Next is a brushless motor operation 100 explained. 2 is a timing chart for illustrating the operation of the brushless motor 100 , According to 2 For example, an induced U-phase voltage, an induced V-phase voltage, and an induced W-phase voltage are the induced voltages of the brushless motor 100 , respectively to the output terminals (a) to (c) of the drive circuit 2 of the 1 be issued. Signals on the upstream U-phase, V-phase and W-phase sides and on the downstream U-phase, V-phase and W-phase sides are the instruction signals supplied by the control device 1 of the 1 be issued. Of the signals on the upstream U-phase, V-phase, and W-phase sides, and on the downstream U-phase, V-phase, and W-phase sides, only the signals on the downstream sides are pulse width modulation signals (PWM) signals.
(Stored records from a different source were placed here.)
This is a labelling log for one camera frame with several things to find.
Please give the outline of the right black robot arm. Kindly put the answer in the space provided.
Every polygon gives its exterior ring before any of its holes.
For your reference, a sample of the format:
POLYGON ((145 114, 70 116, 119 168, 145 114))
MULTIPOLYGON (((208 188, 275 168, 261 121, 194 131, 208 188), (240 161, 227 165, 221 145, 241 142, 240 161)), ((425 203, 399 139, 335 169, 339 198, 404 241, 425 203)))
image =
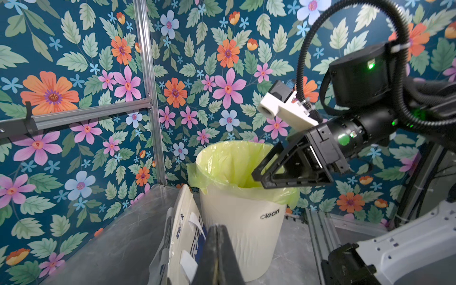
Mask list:
MULTIPOLYGON (((398 129, 418 133, 444 150, 456 149, 456 85, 446 81, 414 81, 406 75, 410 32, 393 1, 368 1, 394 26, 391 42, 369 46, 330 64, 320 95, 334 89, 340 109, 325 107, 323 122, 306 101, 302 87, 309 46, 319 28, 335 13, 353 6, 339 1, 325 10, 307 33, 299 54, 296 91, 280 81, 264 96, 260 111, 277 116, 285 110, 282 96, 296 96, 297 110, 288 123, 297 130, 287 145, 277 144, 253 170, 264 188, 321 186, 334 173, 347 173, 349 160, 366 146, 387 144, 398 129)), ((433 210, 399 228, 367 241, 335 246, 326 221, 308 212, 315 259, 323 285, 392 285, 408 273, 451 257, 456 252, 456 190, 433 210)))

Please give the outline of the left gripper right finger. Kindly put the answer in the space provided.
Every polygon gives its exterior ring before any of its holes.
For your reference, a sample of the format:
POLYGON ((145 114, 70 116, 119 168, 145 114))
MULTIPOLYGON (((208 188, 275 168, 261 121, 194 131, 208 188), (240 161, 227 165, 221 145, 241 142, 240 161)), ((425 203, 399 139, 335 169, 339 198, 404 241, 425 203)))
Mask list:
POLYGON ((216 284, 245 285, 228 229, 224 225, 216 226, 216 284))

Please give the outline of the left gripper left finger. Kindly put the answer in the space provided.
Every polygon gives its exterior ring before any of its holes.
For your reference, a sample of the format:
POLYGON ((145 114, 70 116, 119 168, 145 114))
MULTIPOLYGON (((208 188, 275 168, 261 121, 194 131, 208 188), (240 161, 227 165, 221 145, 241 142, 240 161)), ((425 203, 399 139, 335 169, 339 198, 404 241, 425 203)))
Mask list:
POLYGON ((192 285, 217 285, 218 281, 218 226, 209 229, 192 285))

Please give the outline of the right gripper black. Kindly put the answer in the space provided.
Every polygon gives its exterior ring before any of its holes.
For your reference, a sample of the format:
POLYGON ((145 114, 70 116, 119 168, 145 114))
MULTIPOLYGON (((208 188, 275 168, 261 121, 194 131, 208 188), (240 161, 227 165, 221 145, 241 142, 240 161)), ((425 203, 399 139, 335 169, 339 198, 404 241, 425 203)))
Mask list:
POLYGON ((323 186, 332 175, 350 171, 350 129, 346 123, 327 122, 278 143, 253 170, 266 189, 323 186))

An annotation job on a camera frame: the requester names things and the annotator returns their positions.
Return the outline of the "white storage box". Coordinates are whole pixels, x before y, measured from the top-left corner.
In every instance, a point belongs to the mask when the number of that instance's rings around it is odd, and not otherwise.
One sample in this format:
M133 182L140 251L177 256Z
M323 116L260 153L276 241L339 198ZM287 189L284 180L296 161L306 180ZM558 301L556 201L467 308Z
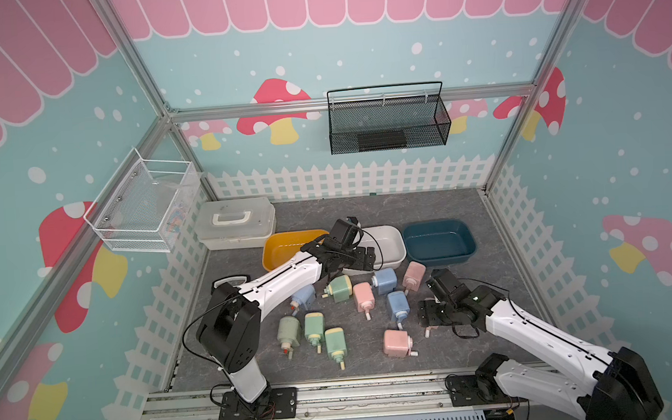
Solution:
M374 248L375 264L371 271L344 269L344 274L356 276L376 270L397 269L406 259L407 251L400 230L386 225L366 227L365 232L356 235L354 241L359 241L359 247Z

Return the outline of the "teal storage box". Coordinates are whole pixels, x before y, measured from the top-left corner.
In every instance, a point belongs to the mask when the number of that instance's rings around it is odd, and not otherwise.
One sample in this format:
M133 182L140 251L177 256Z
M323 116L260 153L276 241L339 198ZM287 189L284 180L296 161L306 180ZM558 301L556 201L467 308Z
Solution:
M466 263L478 249L468 225L458 219L416 222L402 237L408 258L427 267Z

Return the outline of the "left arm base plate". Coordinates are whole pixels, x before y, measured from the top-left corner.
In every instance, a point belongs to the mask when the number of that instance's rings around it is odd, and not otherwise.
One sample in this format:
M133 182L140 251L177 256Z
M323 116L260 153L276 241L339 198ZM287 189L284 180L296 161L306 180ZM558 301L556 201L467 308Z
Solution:
M293 387L268 387L253 402L245 400L235 391L213 398L219 407L219 420L279 420L296 417L298 389Z

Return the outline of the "yellow storage box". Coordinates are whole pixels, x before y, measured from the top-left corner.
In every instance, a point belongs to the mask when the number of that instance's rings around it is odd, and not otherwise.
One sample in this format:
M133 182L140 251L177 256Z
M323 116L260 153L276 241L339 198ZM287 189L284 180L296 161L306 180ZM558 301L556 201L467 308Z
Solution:
M263 246L262 266L266 271L272 271L293 258L304 244L327 234L321 229L273 234Z

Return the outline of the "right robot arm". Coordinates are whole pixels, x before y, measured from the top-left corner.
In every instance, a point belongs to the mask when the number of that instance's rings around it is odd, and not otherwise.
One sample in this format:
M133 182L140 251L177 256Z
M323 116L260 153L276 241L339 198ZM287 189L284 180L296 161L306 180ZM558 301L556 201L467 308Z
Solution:
M446 378L455 405L469 399L528 400L577 420L657 420L662 414L664 401L637 352L625 346L611 351L574 337L520 308L508 290L484 281L468 288L448 269L432 271L426 285L434 296L419 304L423 327L469 326L548 365L541 371L491 354L473 375Z

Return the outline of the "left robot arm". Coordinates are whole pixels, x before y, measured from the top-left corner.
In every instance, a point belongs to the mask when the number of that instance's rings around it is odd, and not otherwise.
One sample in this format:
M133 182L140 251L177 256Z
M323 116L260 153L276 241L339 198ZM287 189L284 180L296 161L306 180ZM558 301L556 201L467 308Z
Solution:
M301 245L294 257L256 280L238 287L213 283L207 309L191 325L207 360L223 370L248 408L265 406L270 394L256 360L264 318L305 286L330 282L345 269L372 271L375 248L359 245L363 234L357 218L339 219L329 234Z

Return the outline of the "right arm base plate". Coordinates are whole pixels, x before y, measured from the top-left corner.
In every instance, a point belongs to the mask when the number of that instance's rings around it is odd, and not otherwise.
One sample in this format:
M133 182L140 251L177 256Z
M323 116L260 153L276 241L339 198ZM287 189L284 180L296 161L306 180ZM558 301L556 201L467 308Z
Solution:
M444 379L454 407L486 405L497 400L497 392L482 376L448 374Z

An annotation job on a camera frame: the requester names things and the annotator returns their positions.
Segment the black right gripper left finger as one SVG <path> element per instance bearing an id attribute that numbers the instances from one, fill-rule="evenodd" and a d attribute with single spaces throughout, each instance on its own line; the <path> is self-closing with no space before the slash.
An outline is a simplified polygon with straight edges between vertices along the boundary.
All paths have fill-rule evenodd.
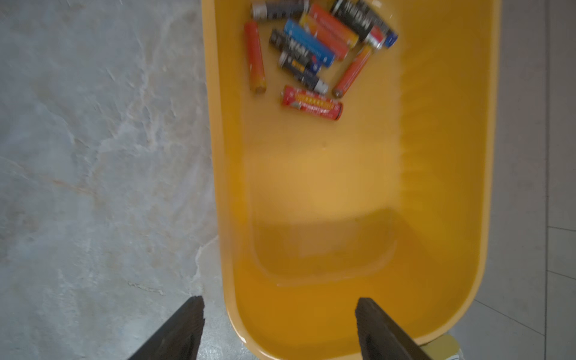
<path id="1" fill-rule="evenodd" d="M 202 296 L 190 297 L 129 359 L 196 359 L 204 307 Z"/>

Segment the black battery silver end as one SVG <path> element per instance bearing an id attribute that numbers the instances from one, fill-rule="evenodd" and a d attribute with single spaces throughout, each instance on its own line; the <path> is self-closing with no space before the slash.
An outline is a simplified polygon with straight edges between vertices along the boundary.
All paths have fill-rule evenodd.
<path id="1" fill-rule="evenodd" d="M 328 93 L 329 86 L 288 52 L 283 51 L 280 54 L 278 65 L 298 80 L 307 90 L 320 95 Z"/>

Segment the red battery with yellow text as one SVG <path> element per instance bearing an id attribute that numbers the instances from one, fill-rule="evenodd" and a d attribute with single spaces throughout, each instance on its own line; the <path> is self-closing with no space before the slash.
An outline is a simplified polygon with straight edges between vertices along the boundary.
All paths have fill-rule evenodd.
<path id="1" fill-rule="evenodd" d="M 283 88 L 281 104 L 332 121 L 339 120 L 344 111 L 344 105 L 339 101 L 290 85 Z"/>

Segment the slim red orange battery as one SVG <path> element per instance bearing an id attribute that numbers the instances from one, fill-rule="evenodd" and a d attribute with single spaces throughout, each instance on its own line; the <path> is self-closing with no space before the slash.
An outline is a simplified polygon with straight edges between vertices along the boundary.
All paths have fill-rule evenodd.
<path id="1" fill-rule="evenodd" d="M 266 92 L 266 74 L 260 43 L 259 27 L 255 21 L 244 24 L 244 39 L 247 50 L 250 90 L 255 94 Z"/>

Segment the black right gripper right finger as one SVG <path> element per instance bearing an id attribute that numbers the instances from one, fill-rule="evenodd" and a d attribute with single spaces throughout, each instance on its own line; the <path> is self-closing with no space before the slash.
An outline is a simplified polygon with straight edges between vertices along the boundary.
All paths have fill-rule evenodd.
<path id="1" fill-rule="evenodd" d="M 355 318 L 363 359 L 431 360 L 372 298 L 358 300 Z"/>

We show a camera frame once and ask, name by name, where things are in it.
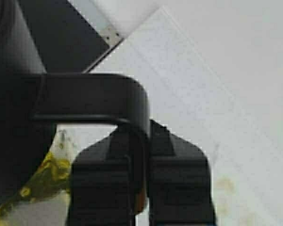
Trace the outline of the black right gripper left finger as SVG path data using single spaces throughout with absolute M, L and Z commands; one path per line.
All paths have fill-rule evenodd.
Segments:
M 134 226 L 142 190 L 142 137 L 117 128 L 83 149 L 70 175 L 68 226 Z

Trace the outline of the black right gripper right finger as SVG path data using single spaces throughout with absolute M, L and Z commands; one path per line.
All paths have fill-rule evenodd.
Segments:
M 151 121 L 149 224 L 213 226 L 211 171 L 203 151 Z

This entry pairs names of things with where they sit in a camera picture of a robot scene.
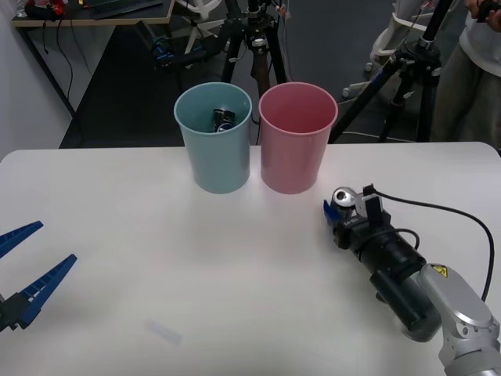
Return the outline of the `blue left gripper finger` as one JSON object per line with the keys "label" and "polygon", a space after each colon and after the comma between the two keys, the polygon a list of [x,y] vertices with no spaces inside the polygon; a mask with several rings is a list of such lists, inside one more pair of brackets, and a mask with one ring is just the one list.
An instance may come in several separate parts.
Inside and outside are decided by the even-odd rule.
{"label": "blue left gripper finger", "polygon": [[29,327],[76,261],[76,255],[69,255],[22,291],[1,302],[1,331],[7,327],[13,331]]}
{"label": "blue left gripper finger", "polygon": [[11,252],[21,242],[43,227],[42,222],[37,221],[18,229],[12,230],[0,236],[0,258]]}

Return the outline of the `person's right hand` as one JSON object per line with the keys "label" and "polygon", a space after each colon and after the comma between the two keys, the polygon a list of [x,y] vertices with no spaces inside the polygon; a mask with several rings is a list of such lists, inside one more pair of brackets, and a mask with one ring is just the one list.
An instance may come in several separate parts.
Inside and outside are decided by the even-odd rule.
{"label": "person's right hand", "polygon": [[467,0],[464,2],[471,17],[478,23],[487,23],[489,20],[496,20],[500,5],[493,0]]}

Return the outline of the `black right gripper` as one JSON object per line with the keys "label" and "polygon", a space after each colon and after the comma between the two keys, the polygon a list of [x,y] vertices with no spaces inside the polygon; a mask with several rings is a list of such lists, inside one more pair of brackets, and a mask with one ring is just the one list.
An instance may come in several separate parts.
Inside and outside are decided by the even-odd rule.
{"label": "black right gripper", "polygon": [[391,229],[391,215],[387,211],[382,212],[380,222],[370,222],[353,210],[338,211],[336,206],[324,200],[323,212],[336,245],[349,249],[354,255],[381,252],[390,240],[390,235],[385,233]]}

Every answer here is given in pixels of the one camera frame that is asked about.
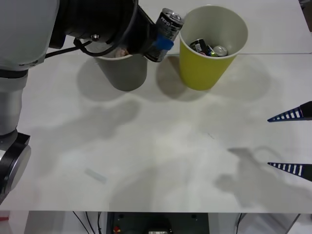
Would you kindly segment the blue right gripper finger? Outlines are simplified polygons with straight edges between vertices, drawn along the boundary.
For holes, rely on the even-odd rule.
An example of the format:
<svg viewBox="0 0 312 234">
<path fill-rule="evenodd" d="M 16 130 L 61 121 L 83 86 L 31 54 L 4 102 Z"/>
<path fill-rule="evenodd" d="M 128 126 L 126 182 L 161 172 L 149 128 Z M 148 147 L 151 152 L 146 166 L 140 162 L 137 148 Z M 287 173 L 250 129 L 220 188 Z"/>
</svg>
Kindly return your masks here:
<svg viewBox="0 0 312 234">
<path fill-rule="evenodd" d="M 277 162 L 268 162 L 267 164 L 279 170 L 285 171 L 289 174 L 298 176 L 300 178 L 312 182 L 311 164 L 293 164 L 293 163 L 277 163 Z"/>
<path fill-rule="evenodd" d="M 312 101 L 306 102 L 294 109 L 280 113 L 267 122 L 302 121 L 312 119 Z"/>
</svg>

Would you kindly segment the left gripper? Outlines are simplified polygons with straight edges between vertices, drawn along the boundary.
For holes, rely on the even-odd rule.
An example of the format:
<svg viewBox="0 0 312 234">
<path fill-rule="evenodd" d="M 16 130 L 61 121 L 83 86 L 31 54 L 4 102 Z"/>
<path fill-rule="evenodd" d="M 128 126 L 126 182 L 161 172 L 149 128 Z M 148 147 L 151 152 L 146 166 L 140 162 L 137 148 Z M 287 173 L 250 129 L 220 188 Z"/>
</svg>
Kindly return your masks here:
<svg viewBox="0 0 312 234">
<path fill-rule="evenodd" d="M 138 6 L 135 22 L 127 37 L 126 50 L 130 55 L 144 55 L 152 46 L 158 50 L 169 51 L 174 46 L 174 42 L 158 34 L 156 24 Z"/>
</svg>

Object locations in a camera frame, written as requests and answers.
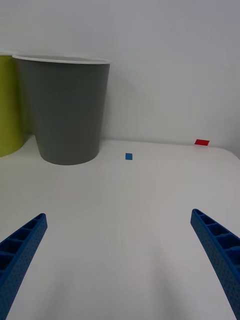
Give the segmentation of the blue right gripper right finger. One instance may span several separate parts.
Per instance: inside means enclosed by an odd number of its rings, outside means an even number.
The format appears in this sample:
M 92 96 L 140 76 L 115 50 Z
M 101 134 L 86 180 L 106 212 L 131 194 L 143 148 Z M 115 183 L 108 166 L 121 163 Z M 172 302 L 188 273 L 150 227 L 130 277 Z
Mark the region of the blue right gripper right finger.
M 240 238 L 198 209 L 192 210 L 190 224 L 240 319 Z

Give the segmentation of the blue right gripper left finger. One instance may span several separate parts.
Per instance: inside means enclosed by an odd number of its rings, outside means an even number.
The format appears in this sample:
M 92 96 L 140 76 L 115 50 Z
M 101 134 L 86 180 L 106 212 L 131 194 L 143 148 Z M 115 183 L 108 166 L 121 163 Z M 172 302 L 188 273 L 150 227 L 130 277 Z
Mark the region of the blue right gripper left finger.
M 47 228 L 41 213 L 0 243 L 0 319 L 7 318 Z

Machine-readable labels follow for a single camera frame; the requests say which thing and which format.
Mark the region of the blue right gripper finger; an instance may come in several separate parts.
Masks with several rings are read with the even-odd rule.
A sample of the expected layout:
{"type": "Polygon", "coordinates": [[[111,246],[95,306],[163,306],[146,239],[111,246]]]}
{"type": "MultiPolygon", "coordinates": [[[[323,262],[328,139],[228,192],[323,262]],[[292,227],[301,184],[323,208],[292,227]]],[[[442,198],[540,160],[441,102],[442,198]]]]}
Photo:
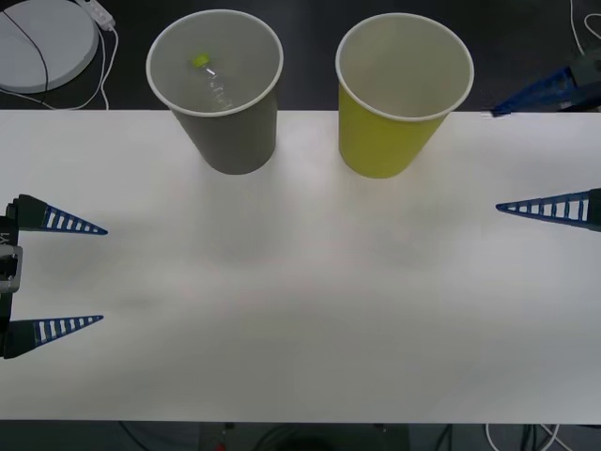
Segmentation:
{"type": "Polygon", "coordinates": [[[499,212],[546,223],[600,231],[600,189],[496,205],[499,212]]]}
{"type": "Polygon", "coordinates": [[[570,65],[512,94],[494,106],[490,113],[502,117],[542,106],[593,105],[600,100],[600,55],[588,54],[570,65]]]}

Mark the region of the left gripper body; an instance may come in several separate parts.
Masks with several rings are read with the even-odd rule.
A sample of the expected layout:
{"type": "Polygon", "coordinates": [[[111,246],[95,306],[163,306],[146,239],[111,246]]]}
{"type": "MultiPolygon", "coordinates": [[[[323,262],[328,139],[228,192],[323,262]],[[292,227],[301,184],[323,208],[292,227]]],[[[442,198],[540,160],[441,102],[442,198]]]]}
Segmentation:
{"type": "Polygon", "coordinates": [[[19,289],[19,230],[15,220],[1,217],[1,328],[11,315],[12,296],[19,289]]]}

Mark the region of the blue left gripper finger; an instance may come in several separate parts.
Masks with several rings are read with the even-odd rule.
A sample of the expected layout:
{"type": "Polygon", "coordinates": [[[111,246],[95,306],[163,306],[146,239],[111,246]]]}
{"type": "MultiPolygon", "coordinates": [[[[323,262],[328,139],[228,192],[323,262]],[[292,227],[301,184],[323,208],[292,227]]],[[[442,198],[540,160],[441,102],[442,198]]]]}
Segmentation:
{"type": "Polygon", "coordinates": [[[108,231],[31,195],[20,194],[8,204],[7,217],[23,231],[107,235],[108,231]]]}
{"type": "Polygon", "coordinates": [[[1,357],[19,357],[103,320],[103,315],[10,321],[1,334],[1,357]]]}

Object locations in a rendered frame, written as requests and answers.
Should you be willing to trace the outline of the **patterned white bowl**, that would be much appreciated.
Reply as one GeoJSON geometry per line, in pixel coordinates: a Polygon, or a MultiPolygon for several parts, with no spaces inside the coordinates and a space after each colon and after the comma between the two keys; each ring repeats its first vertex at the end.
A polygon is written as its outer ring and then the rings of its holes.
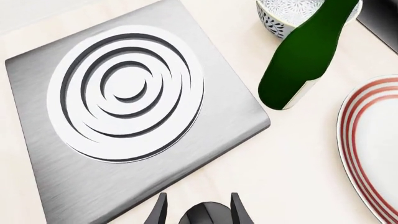
{"type": "Polygon", "coordinates": [[[256,0],[263,26],[284,42],[329,42],[355,20],[363,0],[256,0]]]}

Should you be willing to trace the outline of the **black microwave oven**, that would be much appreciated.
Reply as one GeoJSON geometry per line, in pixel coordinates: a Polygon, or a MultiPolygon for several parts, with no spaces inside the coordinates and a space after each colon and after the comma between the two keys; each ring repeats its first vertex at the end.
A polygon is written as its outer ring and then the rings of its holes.
{"type": "Polygon", "coordinates": [[[398,55],[398,0],[363,0],[357,20],[398,55]]]}

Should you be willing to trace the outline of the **flat stove plate with rings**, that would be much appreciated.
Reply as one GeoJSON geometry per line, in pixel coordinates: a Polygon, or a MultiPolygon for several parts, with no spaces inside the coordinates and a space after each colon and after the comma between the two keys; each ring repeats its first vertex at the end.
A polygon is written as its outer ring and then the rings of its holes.
{"type": "Polygon", "coordinates": [[[47,224],[104,224],[270,119],[180,0],[5,61],[47,224]]]}

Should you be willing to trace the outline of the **white plate with red rings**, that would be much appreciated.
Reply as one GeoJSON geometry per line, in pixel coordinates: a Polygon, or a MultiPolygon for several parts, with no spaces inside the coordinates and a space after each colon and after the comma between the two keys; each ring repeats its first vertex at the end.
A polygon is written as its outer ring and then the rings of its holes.
{"type": "Polygon", "coordinates": [[[340,158],[353,188],[382,224],[398,224],[398,75],[355,88],[338,113],[340,158]]]}

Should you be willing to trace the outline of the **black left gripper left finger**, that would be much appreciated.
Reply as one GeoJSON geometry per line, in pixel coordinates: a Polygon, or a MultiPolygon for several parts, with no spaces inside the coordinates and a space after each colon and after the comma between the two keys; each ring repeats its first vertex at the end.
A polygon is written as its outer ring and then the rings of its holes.
{"type": "Polygon", "coordinates": [[[167,194],[161,193],[144,224],[165,224],[167,218],[167,194]]]}

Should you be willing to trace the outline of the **green glass bottle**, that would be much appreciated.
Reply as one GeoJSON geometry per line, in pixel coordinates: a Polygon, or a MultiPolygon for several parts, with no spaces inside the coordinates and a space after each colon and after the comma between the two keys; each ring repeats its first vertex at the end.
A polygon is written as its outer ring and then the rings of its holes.
{"type": "Polygon", "coordinates": [[[302,88],[329,67],[346,20],[359,0],[325,0],[278,46],[258,86],[263,104],[286,110],[302,88]]]}

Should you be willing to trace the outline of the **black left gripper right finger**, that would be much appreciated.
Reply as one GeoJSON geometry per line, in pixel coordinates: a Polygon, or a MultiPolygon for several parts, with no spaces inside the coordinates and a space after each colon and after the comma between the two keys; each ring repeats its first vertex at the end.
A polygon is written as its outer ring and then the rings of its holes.
{"type": "Polygon", "coordinates": [[[239,195],[235,192],[231,194],[230,209],[233,224],[254,224],[239,195]]]}
The induced voltages of the respective U-phase, V-phase and W-phase are determined by the comparison means 3 compared with the reference voltage. The detected signals, which indicate the results of the comparison, are transferred to the control device 1 entered. The control device 1 Measures the cycle of an electrical angle of 360 ° based on the input detected signals. In other words, the control device measures 1 based on changes in the cycle of the induced voltages of the respective phases of the brushless motor with respect to the reference voltage, the cycle of the changes of the induced voltages of the respective phases.

The control device 1 then calculates the first count and the second count based on the measured electrical angle cycle of 360 °. Subsequently, the control device 1 the respective counts of the phase excitation switch timer 1a and the phase excitation interrupt timer 1b one. This allows the respective timers 1a and 1b to start the countdown. Thereafter, the control device switches 1 the excited phase around, in response to the end of the countdown of any of the timers.

Next, a method of calculating the cycle of the electrical angle of 360 °, the first count and the second count will be explained. As in 2 10, the electrical angle cycle of 360 ° (T) can be calculated by measuring a time period from the intersection between the reduced induced voltage and the reference voltage to the previous intersection between the reduced induced voltage and the reference voltage.

Further, as long as the electrical angle cycle of 360 ° can be calculated, also based on the cycle of the electrical angle of 360 ° (T), the cycle of an electrical angle of 30 ° (T / 12) of the first count and the cycle of a electrical angle of 60 ° (T / 6) of the second count. The calculation of these three cycles becomes independent by the control device 1 for the respective U-phase, V-phase and W-phase.

Next, the timing of setting the phase excitation switching timer 1a (Timer with an electrical angle of 30 °) and the phase excitation interrupt timer 1b (Timer with an electrical angle of 60 °) explained. The phase excitation switching timer 1a (Timer with an electrical angle of 30 °: T / 12) is at any time of the fall of the detection signals of the comparison means 3 with respect to the timing of switching the excited phase on a downstream side. When the phase excitation switching timer 1a is reset, before the countdown ends, the phase excitation switch timer starts 1a a new countdown of the first count, from the time when the first count is reset.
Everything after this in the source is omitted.